Aim of the task —
Beginning at the top of the listing, repeat each line exactly until the line with "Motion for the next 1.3" has been repeated too.

The input —

---

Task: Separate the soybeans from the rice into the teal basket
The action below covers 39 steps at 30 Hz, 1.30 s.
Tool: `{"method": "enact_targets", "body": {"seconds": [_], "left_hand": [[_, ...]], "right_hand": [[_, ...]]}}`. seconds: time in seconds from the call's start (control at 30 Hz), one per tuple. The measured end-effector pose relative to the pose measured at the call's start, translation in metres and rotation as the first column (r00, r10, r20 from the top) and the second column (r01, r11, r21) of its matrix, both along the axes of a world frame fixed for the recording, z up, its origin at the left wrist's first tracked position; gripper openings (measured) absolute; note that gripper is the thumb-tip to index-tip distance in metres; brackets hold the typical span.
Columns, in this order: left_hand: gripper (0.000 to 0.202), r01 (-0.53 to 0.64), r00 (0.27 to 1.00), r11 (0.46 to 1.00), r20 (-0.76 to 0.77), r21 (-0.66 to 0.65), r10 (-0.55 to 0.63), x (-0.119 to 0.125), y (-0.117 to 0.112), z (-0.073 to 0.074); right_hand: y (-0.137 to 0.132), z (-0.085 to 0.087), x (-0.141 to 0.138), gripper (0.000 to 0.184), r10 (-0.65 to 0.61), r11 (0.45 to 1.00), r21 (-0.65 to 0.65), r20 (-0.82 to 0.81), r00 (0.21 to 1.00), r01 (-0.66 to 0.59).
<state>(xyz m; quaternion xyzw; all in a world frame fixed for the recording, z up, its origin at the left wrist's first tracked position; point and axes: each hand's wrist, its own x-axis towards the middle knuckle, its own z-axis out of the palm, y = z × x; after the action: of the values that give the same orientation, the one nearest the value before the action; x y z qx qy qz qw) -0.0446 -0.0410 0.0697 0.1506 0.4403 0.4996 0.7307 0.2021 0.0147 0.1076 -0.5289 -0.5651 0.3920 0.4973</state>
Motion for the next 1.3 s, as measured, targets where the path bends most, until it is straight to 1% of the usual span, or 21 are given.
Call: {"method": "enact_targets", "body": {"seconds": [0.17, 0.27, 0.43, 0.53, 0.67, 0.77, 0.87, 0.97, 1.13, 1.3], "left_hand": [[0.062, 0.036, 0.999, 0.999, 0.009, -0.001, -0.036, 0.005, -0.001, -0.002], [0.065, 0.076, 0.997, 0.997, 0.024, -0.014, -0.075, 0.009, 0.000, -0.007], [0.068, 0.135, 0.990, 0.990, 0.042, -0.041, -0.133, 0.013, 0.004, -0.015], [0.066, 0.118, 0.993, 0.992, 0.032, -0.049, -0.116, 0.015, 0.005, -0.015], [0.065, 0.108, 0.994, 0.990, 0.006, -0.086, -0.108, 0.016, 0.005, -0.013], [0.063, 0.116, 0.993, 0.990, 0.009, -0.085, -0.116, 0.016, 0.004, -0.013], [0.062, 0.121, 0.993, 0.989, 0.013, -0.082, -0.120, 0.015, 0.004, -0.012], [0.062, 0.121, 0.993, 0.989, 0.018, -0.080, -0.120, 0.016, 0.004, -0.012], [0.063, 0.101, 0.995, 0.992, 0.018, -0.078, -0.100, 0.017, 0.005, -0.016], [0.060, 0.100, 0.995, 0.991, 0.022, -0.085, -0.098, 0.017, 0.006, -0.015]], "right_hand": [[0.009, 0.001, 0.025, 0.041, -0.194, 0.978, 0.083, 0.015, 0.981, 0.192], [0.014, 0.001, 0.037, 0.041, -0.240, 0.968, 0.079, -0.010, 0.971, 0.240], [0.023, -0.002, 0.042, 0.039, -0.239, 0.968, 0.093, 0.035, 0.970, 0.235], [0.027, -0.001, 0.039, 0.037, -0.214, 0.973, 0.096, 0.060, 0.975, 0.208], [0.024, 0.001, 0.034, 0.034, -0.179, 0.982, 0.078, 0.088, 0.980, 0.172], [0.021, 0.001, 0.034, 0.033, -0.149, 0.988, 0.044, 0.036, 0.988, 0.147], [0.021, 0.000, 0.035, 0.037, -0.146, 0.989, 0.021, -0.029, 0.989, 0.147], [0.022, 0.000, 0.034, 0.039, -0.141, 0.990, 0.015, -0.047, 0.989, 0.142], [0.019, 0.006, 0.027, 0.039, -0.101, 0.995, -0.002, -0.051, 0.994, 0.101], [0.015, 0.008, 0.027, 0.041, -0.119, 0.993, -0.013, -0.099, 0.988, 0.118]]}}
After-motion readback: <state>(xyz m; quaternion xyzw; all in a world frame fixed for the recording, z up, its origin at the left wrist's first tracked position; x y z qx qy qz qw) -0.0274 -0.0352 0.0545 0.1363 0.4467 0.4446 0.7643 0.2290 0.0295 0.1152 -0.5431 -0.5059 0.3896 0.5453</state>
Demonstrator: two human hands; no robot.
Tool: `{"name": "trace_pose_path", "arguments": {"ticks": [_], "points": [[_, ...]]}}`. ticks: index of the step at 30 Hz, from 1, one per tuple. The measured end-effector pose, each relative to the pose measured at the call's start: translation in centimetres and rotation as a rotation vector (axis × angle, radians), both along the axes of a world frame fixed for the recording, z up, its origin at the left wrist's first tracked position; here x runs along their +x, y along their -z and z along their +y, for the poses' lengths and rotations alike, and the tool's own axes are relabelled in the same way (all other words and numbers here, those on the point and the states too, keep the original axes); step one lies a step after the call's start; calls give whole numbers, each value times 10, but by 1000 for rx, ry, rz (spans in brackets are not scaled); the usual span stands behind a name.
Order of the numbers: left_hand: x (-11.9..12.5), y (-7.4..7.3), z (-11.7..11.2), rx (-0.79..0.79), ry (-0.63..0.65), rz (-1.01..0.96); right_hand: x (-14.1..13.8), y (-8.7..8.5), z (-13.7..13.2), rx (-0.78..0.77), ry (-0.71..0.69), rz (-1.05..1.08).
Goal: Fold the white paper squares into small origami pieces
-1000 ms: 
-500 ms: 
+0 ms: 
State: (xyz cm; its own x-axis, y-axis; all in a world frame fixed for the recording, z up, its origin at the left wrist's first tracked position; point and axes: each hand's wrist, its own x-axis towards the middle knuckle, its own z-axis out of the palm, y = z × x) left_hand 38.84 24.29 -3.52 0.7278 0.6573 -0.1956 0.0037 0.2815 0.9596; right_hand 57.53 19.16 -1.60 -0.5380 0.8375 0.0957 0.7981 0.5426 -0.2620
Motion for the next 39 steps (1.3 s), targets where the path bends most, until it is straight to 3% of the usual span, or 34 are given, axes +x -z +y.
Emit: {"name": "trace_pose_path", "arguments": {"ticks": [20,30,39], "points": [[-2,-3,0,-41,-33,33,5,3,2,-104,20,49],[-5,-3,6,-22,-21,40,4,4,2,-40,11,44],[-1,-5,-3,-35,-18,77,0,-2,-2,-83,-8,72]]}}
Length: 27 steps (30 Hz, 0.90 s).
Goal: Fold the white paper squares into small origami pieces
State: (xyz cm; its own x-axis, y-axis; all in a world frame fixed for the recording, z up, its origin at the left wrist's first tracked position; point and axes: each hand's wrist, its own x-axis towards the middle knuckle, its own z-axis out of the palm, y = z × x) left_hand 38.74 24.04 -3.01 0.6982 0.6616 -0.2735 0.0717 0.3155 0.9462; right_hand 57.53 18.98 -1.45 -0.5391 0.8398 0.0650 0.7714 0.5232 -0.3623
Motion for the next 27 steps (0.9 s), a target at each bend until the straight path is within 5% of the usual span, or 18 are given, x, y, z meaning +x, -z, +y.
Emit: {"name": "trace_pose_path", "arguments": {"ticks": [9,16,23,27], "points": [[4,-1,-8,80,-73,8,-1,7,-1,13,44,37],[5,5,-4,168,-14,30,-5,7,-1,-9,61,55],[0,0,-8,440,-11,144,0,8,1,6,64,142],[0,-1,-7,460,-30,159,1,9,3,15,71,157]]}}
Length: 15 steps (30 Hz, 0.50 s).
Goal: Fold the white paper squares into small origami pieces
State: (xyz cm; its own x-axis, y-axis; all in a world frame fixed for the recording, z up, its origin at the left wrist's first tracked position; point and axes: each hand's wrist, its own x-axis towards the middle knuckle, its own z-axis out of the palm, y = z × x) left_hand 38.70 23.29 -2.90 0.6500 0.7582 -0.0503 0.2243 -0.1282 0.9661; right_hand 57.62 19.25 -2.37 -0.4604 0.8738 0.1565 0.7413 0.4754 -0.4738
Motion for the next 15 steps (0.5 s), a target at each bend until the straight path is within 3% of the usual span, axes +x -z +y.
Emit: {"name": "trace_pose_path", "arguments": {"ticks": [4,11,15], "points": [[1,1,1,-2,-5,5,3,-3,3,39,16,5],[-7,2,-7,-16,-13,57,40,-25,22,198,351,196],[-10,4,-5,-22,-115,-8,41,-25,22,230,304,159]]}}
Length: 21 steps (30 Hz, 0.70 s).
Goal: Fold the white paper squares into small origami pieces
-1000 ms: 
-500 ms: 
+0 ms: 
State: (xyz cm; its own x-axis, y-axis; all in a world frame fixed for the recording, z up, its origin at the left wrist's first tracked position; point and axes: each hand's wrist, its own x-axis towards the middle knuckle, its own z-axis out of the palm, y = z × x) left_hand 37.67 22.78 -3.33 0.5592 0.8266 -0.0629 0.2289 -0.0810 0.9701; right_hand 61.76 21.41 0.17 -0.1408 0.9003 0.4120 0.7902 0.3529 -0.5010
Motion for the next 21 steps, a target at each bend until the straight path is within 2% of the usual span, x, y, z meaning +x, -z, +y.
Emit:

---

Response to the exercise —
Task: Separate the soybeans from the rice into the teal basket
The action below covers 39 steps at 30 Hz, 1.30 s.
Tool: `{"method": "enact_targets", "body": {"seconds": [_], "left_hand": [[_, ...]], "right_hand": [[_, ...]]}}`. seconds: time in seconds from the call's start (control at 30 Hz), one per tuple. The measured end-effector pose relative to the pose measured at the call's start, translation in metres and rotation as the first column (r00, r10, r20 from the top) and the second column (r01, r11, r21) of its matrix, both along the axes of a world frame fixed for the recording, z up, its origin at the left wrist's first tracked position; gripper openings (measured) absolute; note that gripper is the thumb-tip to index-tip distance in metres; brackets hold the typical span.
Columns, in this order: left_hand: gripper (0.000 to 0.202), r01 (-0.53 to 0.64), r00 (0.27 to 1.00), r11 (0.46 to 1.00), r20 (-0.76 to 0.77), r21 (-0.66 to 0.65), r10 (-0.55 to 0.63), x (-0.119 to 0.125), y (-0.117 to 0.112), z (-0.073 to 0.074); right_hand: y (-0.137 to 0.132), z (-0.085 to 0.087), x (-0.141 to 0.138), gripper (0.000 to 0.184), r10 (-0.65 to 0.61), r11 (0.45 to 1.00), r21 (-0.65 to 0.65), r20 (-0.82 to 0.81), r00 (0.21 to 1.00), r01 (-0.66 to 0.59).
<state>(xyz m; quaternion xyzw; all in a world frame fixed for the recording, z up, its origin at the left wrist's first tracked position; point and axes: each hand's wrist, its own x-axis towards the middle knuckle, its own z-axis out of the palm, y = z × x; after the action: of the values that give the same orientation, the one nearest the value before the action; x y z qx qy qz qw) -0.0446 -0.0410 0.0697 0.1506 0.4403 0.4996 0.7307 0.2021 0.0147 0.1076 -0.5289 -0.5651 0.3920 0.4973</state>
Motion for the next 1.3 s, as measured, targets where the path bends most, until it is straight to 1% of the usual span, or 21 are given.

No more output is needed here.